Es la hora de la siesta y el sol parece multiplicar los efectos de su función iluminando los campos con una luz que deja al descubierto hasta los más insignificantes detalles. El calor, desproporcionado, domina la situación convirtiendo la soledad en dueña y señora del momento.
El camino que lleva a la Balunca parece reflejar, como si de una armadura lustrada se tratara, los rayos solares dando a la tierra una tonalidad blancuzca que da aún más la impresión desértica que preside la escena.

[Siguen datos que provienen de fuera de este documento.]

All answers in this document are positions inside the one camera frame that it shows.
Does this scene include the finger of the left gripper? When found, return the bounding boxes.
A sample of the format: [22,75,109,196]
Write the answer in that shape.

Esta sensación agobiante de calor es contrastada por el ruido del agua que, alegremente, circula por las acequias que hay a lo largo del camino expresándose en grave canto.

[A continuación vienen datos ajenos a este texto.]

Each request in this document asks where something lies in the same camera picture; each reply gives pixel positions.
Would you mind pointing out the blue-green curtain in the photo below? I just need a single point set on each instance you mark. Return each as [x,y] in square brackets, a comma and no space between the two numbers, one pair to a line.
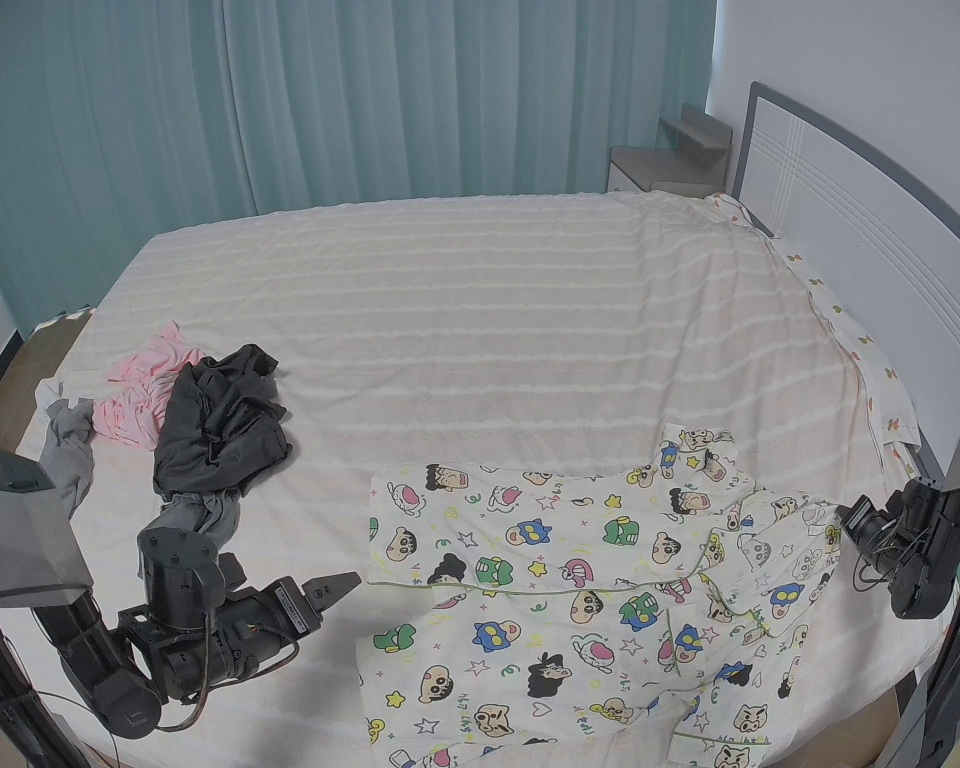
[112,150]
[450,97]

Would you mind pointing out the white printed pyjama top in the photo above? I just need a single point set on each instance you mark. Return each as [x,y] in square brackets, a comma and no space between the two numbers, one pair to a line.
[562,600]

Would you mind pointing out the black garment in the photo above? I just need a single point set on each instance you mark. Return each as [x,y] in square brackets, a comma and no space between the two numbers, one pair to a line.
[217,420]

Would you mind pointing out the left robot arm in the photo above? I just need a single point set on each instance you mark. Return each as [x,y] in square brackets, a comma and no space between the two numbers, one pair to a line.
[180,577]

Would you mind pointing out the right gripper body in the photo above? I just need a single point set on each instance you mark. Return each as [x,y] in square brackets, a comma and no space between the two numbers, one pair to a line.
[861,525]

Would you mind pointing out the bed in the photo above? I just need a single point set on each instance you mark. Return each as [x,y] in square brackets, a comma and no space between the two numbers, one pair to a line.
[487,315]

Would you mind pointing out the grey bedside table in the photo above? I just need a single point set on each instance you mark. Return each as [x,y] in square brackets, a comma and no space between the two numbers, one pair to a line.
[660,169]

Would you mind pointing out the grey and white garment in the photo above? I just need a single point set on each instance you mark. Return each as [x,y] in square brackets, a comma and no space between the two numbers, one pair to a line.
[71,450]

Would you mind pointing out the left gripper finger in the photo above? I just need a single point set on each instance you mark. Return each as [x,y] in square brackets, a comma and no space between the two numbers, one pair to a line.
[328,609]
[345,581]

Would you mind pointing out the pink garment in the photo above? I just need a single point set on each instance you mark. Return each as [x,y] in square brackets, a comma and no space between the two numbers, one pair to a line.
[131,412]

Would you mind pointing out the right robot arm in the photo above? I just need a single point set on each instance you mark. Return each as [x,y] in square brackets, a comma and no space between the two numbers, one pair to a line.
[919,570]

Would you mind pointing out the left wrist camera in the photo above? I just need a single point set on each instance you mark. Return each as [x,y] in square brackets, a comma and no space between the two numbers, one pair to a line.
[232,577]

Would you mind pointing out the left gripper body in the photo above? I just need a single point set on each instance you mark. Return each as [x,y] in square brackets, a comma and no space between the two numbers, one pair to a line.
[247,637]

La majestuosidad de una alameda que hayamos a nuestro paso nos invita a refugiarnos bajo unas sombras que, acogedoras, parecen tentarnos para hacer un alto y descansar en su regazo.
Unos puntos de luz, resultado del paso de los rayos solares entre el follaje, nos recuerdan a una obra impresionista cuyo objetivo parece marcar el camino que rodea la alameda, confiriendo al espacio un aspecto acogedor que resulta, cuanto menos, tentador para el excursionista.
Sin embargo, evitando la tentación que produce el sombraje, a veces por el camino más duro se obtiene una mayor recompensa y, cuando seguimos nuestra marcha, un apagado y persistente rumor nos anuncia la proximidad del río y un pequeño pero entrañable rincón se ofrece ante nuestra vista: hemos llegado al palo de la Balunca.